The Voice started nine years ago, and is supported by advertising. It is distributed free throughout northern Idaho and the Spokane area.

Although Puett will print the occasional swear word, “if it’s violent or distasteful, I wouldn’t print it.”

Some of the stuff is pretty strange, she said. “It’s printed as the work of guys in jail.”

(BEGIN TEXT OF INFOBOX / INFOGRAPHIC)

Poetic Justice

Excerpts from poems written by inmates at the Shoshone County Jail:

Just sittin in my jail cell

thinking ‘bout you

and all the times we had together

cause you my crew

Mendoza, you and me,

we been down since day one,

remember way back in junior high,

hip-hop music, playin’ girls,

we used to have fun.

From “Fo My Crew,” by Joshua McMurphy, serving time for voluntary manslaughter

*

I am alone and incarcerated, just a fallen thief, for a car.

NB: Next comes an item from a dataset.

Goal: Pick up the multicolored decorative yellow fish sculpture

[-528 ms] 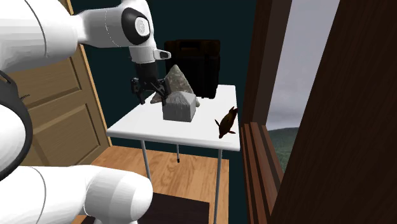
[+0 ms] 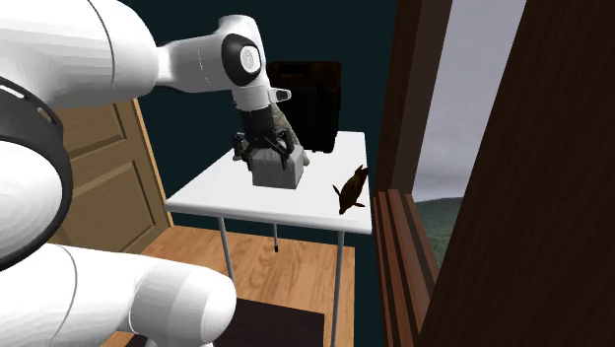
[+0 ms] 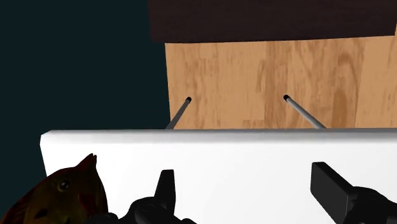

As I now awaken to learn that this path in life is not for me.

If I could change the hand of time, I would put back what was

wrong and follow the correct way of life.

By Byron Crofts, 20, convicted of car theft

*

The skies are gray

The leaves are brown

Everything is dead

All around

Here I sit

Day after day

Nothing to do

Nothing to say.

By Antonio Torres, serving time for delivery of a controlled substance

*

Sullen excruciating pain from within.

Riddled by a devious, misguided past,

never ceasing to exist.

Just to live another day, another lesson.

Time fades into one network of mazes, faces.

Slapping my face with honor and respect.

A bitter taste in my mouth, the harsh realm.

The day, alas, terrorizing voices killed.

Flowing no longer, I lay silently still.